- Task
All of the data is to be set down again without alteration.
★ ★ ★ ★ ★
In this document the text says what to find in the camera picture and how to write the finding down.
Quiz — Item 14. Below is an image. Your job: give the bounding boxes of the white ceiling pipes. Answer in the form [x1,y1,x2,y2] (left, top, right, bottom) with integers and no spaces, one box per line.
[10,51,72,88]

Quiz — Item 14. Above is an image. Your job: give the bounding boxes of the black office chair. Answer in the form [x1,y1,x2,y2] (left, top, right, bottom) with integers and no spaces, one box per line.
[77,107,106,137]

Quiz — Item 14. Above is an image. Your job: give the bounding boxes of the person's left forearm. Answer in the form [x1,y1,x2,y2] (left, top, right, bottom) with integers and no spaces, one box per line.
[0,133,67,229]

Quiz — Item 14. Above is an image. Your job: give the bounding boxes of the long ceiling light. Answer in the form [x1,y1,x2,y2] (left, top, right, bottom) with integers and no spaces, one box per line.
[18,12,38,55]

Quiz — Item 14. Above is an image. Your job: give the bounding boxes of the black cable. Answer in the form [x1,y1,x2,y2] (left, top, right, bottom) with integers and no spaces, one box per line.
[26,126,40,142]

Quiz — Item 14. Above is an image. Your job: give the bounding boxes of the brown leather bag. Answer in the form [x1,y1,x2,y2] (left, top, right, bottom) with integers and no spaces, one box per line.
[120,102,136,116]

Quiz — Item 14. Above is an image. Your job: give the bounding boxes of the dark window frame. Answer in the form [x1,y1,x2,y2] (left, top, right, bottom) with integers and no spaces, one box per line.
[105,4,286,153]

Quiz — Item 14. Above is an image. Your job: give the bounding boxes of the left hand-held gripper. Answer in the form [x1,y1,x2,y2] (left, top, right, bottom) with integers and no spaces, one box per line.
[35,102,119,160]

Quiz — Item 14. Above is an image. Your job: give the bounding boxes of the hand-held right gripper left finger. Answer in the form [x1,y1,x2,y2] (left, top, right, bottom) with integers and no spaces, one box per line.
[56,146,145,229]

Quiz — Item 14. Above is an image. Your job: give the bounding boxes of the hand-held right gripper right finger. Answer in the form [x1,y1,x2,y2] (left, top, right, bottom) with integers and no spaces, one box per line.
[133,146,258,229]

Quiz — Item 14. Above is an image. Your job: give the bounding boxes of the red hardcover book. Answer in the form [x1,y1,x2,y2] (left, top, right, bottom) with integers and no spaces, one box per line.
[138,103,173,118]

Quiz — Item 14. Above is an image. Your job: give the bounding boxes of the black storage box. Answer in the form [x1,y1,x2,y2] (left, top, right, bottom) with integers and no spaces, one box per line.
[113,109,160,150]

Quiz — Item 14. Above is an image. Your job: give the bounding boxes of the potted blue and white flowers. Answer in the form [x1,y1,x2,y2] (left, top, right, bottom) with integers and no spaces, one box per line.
★ ★ ★ ★ ★
- Result
In this document the text says what to find in the camera picture and how to write the finding down.
Quiz — Item 14. Below is an image. Your job: give the bounding boxes of the white ceiling pipes. Answer in the form [x1,y1,x2,y2] (left, top, right, bottom) with integers and no spaces, one box per line.
[10,51,72,88]

Quiz — Item 14. Above is an image. Your job: give the bounding boxes of the black office chair. Answer in the form [x1,y1,x2,y2] (left, top, right, bottom) with integers and no spaces, one box per line.
[77,107,106,137]

Quiz — Item 14. Above is an image. Your job: give the bounding boxes of the person's left forearm. Answer in the form [x1,y1,x2,y2] (left, top, right, bottom) with integers and no spaces, one box per line.
[0,133,67,229]

Quiz — Item 14. Above is an image. Your job: give the bounding boxes of the long ceiling light. Answer in the form [x1,y1,x2,y2] (left, top, right, bottom) with integers and no spaces, one box per line.
[18,12,38,55]

Quiz — Item 14. Above is an image. Your job: give the bounding boxes of the black cable. Answer in the form [x1,y1,x2,y2] (left, top, right, bottom) with integers and no spaces, one box per line.
[26,126,40,142]

Quiz — Item 14. Above is an image. Your job: give the bounding boxes of the brown leather bag. Answer in the form [x1,y1,x2,y2] (left, top, right, bottom) with integers and no spaces, one box per line.
[120,102,136,116]

Quiz — Item 14. Above is an image. Your job: give the bounding boxes of the dark window frame. Answer in the form [x1,y1,x2,y2] (left, top, right, bottom) with integers and no spaces, one box per line.
[105,4,286,153]

Quiz — Item 14. Above is an image. Your job: give the bounding boxes of the left hand-held gripper. Answer in the form [x1,y1,x2,y2] (left, top, right, bottom) with integers and no spaces, one box per line.
[35,102,119,160]

Quiz — Item 14. Above is an image. Your job: give the bounding boxes of the hand-held right gripper left finger. Answer in the form [x1,y1,x2,y2] (left, top, right, bottom) with integers and no spaces, one box per line.
[56,146,145,229]

Quiz — Item 14. Above is an image. Your job: give the bounding boxes of the hand-held right gripper right finger. Answer in the form [x1,y1,x2,y2] (left, top, right, bottom) with integers and no spaces, one box per line.
[133,146,258,229]

Quiz — Item 14. Above is an image. Your job: give the bounding boxes of the red hardcover book. Answer in the form [x1,y1,x2,y2] (left, top, right, bottom) with integers and no spaces, one box per line.
[138,103,173,118]

Quiz — Item 14. Above is an image. Your job: give the bounding boxes of the black storage box. Answer in the form [x1,y1,x2,y2] (left, top, right, bottom) with integers and no spaces, one box per line.
[113,109,160,150]

Quiz — Item 14. Above is an image. Your job: give the bounding boxes of the potted blue and white flowers. Answer in the form [x1,y1,x2,y2] (left, top, right, bottom) with integers and no spaces, one box per line.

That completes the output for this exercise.